YOUR ASSIGNMENT >> Transcribe exactly the first line of the listing below and each line that follows it, ending with the line that contains "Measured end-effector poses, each", and omit the remainder.

STORED DATA >>
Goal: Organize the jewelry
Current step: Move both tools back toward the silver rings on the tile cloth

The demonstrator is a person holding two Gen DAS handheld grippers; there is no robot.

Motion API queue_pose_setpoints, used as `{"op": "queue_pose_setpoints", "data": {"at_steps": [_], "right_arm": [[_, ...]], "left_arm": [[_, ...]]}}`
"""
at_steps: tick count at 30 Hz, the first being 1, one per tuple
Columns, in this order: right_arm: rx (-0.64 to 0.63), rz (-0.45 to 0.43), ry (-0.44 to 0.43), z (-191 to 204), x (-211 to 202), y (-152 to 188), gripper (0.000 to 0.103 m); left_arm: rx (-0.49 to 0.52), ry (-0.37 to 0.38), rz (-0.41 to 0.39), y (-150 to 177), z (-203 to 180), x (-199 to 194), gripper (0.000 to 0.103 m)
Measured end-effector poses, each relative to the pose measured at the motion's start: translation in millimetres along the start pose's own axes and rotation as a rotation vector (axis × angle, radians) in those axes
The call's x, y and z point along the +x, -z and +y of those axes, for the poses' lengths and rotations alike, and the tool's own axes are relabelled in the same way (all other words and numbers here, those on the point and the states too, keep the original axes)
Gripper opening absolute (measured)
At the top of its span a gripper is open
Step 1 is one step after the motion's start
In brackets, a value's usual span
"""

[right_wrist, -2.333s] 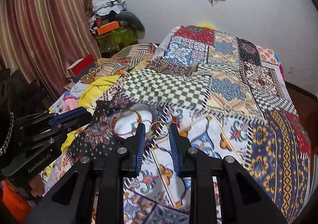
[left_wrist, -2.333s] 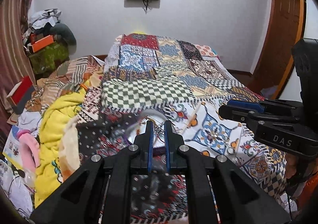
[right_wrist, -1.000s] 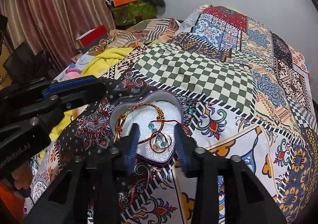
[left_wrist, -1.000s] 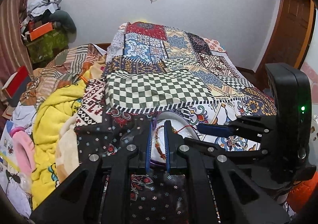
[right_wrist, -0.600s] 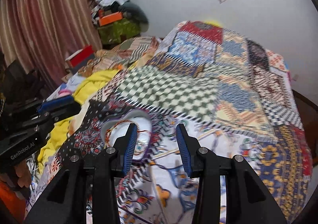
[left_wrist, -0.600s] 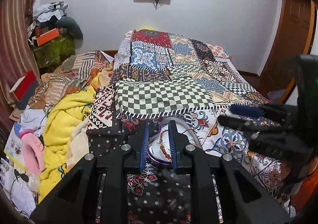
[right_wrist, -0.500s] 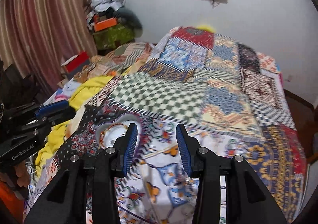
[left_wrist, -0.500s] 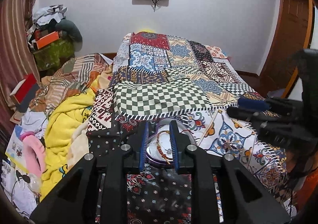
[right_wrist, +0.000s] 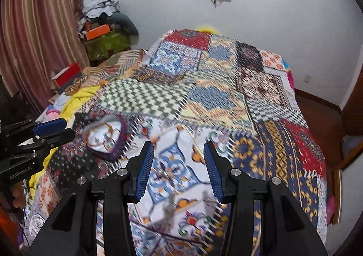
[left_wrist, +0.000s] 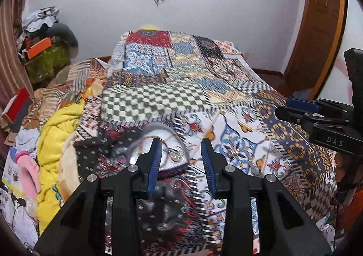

TASK SOLUTION >>
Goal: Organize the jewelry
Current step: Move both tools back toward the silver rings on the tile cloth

The demonstrator is a person holding two Gen DAS handheld grippers; there is no robot.

Motion API queue_pose_setpoints, used as `{"op": "queue_pose_setpoints", "data": {"at_steps": [_], "right_arm": [[_, ...]], "left_arm": [[_, ...]]}}`
"""
at_steps: tick count at 30 Hz, the first being 1, one per tuple
Columns, in this order: right_arm: rx (-0.64 to 0.63), rz (-0.45 to 0.43), ry (-0.44 to 0.43), z (-191 to 204), x (-211 to 202), y (-152 to 188), gripper (0.000 to 0.103 m); left_arm: rx (-0.49 to 0.52), ry (-0.37 to 0.38), rz (-0.41 to 0.39), y (-150 to 177), z (-203 to 180), x (-199 to 194), gripper (0.000 to 0.103 m)
Measured end-effector poses, each relative to the pose measured at the motion's start: translation in millimetres along the start pose's own axes and rotation as a rotation vector (axis × angle, radians) in those axes

The complete answer has been given.